Every once in a while, a course less heralded in the rankings provides a pleasant surprise where expectations are exceeded. My recent afternoon at the picture-perfect Knole Park happily provided one of these such experiences.
JF Abercomby laid out several excellent courses across England during his lifetime and Knowle Park is another cracker. It’s the hundreds of deer that roam the course and wider estate that Knole is probably famous for, but it’s a course layout that deserves greater credit amongst top course enthusiasts. Parkland by name but truly a hybrid of different course terrains, the ’87 storm cleared many of the trees that have opened up the landscape meaning that it’s less penned in than most parkland courses. Knole Park also has a strong blend of heathland, moorland and even downland characteristics woven through various segments of the course. Hilly in nature, but still plenty walkable, the constantly changing physical attributes of the course provide some lovely variety to the routing.

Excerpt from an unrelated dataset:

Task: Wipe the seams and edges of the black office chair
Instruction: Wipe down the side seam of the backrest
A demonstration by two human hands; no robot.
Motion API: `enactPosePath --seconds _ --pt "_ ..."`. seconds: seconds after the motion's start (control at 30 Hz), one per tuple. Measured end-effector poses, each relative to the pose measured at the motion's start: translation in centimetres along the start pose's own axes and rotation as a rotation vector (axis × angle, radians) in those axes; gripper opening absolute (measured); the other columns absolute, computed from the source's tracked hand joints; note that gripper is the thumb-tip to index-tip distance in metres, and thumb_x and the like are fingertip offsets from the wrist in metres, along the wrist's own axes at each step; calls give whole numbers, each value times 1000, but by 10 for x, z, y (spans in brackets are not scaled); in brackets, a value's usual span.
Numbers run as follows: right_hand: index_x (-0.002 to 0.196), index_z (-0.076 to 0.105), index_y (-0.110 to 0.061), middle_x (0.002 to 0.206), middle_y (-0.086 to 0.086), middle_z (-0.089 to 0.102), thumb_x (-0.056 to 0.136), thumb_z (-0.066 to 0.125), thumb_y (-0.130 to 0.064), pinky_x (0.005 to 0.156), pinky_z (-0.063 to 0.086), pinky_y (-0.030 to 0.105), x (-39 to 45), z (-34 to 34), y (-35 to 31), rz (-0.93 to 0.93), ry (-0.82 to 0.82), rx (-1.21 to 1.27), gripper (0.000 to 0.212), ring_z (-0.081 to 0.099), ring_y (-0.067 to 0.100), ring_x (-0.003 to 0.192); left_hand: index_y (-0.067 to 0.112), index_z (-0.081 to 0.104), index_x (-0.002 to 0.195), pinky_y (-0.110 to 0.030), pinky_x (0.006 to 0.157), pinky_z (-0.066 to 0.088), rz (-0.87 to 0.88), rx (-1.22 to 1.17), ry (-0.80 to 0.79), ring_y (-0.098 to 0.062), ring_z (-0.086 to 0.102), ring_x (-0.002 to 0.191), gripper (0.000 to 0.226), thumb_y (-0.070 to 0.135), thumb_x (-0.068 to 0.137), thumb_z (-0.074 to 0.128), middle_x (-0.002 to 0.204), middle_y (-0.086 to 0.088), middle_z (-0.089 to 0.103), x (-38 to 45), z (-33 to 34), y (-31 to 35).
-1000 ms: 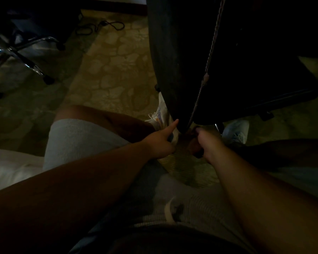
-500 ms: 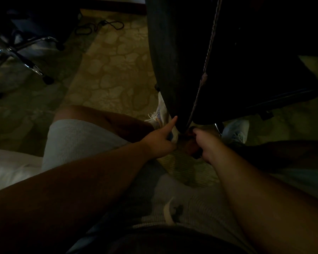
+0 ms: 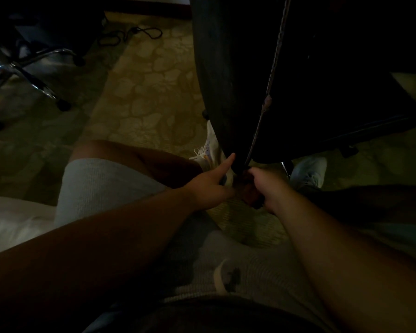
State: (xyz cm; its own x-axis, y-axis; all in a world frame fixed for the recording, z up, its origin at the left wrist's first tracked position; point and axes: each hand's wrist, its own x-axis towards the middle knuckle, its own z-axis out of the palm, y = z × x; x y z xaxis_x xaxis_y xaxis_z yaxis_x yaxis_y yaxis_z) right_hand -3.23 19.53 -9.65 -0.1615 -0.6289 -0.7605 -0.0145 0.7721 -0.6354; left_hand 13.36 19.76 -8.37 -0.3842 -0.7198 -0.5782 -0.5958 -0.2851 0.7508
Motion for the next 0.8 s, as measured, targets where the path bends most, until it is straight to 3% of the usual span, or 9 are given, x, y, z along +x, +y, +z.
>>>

The benched green at 2 and trio of gorgeous valley holes from 3 to 5 mean that you don’t have to wait long for the delights to appear at Knole Park, but it’s when you climb out of the valley at 6 where you’ll discover the contrasting terrain which Knole Park is blessed with. Comparable to moorland in style and sharing its boundary with the walls of Knole House, holes 6 and 7 provide less of a visual feast from what’s been presented previously, due to it being played over anthill pockmarked grassland, but they’re holes that provide a stern challenge and I personally enjoyed the juxtaposition in panorama and the strategic thinking required on these holes.
8’s a delicious par three that offers a wonderful view back into the undulating terrain where you’re greeted with a lovely vista from the tee with three greens stacked one behind the other in tiers. The next few holes immediately after the turn are typical parkland and pleasant in nature, but aren’t graced with the same beautiful terrain that the rest of the course is afforded, so this was admittedly the section of the course that I was less taken by. Having said that, Knole Park then knocks one out of the park at 12. A rip-snorter of a long par three, this hole is played to a raised green over a depression in the ground where four bunkers are then embedded into the hill-face guarding the green from a mis-struck tee shot. But it’s the humped-back ridge through the middle of the green that provides the cherry on the top of this fine short hole. Simply delightful.

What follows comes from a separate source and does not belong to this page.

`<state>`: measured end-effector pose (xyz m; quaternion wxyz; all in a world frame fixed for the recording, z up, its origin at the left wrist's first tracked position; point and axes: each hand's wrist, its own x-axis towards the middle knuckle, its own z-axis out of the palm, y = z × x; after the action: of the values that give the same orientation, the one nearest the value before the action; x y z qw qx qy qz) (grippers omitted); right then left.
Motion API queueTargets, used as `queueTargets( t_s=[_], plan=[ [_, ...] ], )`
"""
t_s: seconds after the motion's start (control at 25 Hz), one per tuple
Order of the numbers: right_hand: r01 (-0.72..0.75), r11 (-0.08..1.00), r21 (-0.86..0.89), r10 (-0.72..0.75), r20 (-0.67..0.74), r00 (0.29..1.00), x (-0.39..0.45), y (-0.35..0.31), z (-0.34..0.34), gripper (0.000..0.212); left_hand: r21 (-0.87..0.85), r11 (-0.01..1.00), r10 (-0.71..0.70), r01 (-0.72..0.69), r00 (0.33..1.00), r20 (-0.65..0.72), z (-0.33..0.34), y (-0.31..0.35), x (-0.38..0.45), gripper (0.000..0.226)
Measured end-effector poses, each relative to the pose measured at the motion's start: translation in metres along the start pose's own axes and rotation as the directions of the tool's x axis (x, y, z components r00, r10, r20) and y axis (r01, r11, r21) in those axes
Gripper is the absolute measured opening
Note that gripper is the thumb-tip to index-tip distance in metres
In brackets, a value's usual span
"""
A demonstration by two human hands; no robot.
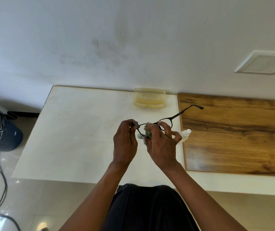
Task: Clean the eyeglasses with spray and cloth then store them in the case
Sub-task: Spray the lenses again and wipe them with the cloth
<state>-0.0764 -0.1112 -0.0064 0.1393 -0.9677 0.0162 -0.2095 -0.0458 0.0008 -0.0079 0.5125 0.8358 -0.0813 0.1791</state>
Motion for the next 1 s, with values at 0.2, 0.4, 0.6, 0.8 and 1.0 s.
queueTargets(
  t_s=[0.2,0.4,0.6,0.8,1.0],
  plan=[
    [0.023,0.986,0.168,-0.038,0.085,0.996,0.0,0.001,0.003,0.056,0.005,1.0,0.009,-0.009,1.0,0.004,0.001,0.002,0.002,0.014],
    [0.11,0.953,0.282,-0.118,0.011,0.993,-0.002,0.005,0.003,0.05,-0.02,1.0,0.01,-0.011,1.0,-0.022,0.0,0.006,0.002,0.011],
    [0.217,0.936,0.277,-0.209,-0.06,0.976,-0.005,0.015,0.008,0.044,-0.022,1.0,-0.013,0.012,0.999,-0.035,-0.001,0.006,0.002,0.009],
    [0.272,0.914,0.3,-0.266,-0.062,0.962,-0.004,0.022,0.004,0.031,-0.028,0.999,-0.019,0.018,0.999,-0.036,0.0,0.007,0.002,0.01],
    [0.162,0.895,0.416,-0.154,-0.052,0.987,-0.006,0.024,-0.004,0.022,-0.021,1.0,-0.015,0.014,0.999,-0.04,0.001,0.008,0.002,0.01]
  ],
)
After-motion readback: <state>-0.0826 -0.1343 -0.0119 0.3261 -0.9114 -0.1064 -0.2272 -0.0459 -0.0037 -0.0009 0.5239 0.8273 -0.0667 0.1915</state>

Following this, Knole Park then returns to the rolling ground, routed back through the dips and valleys that you visited in the earlier part of the round. I love how the flag is perched high upon a hilltop at 13 as if Sir Edmund Hillary planted it there, staring down on you as you climb your way up the inclined fairway. The big dipper of a par five on 15 returns you to the plateau where the round started whilst the WWII crater on the edge of the 17th fairway to gobble up that pushed tee shot offers another fun architectural highlight.
Knole Park is a true Kent gem, and given its status as the county's premier inland course, would be my recommendation for a warm-up round to those visitors hopping fresh off the plane before travelling to fight with the links on the Kent seaside coast.
As a final side-note, but none less noteworthy than what I’ve written before, Knole Park recently offered free rounds of golf to NHS workers as we came out of the Covid-19 lockdown. Philanthropic golf clubs are a rare breed and the team at Knole Park should be applauded for this generosity.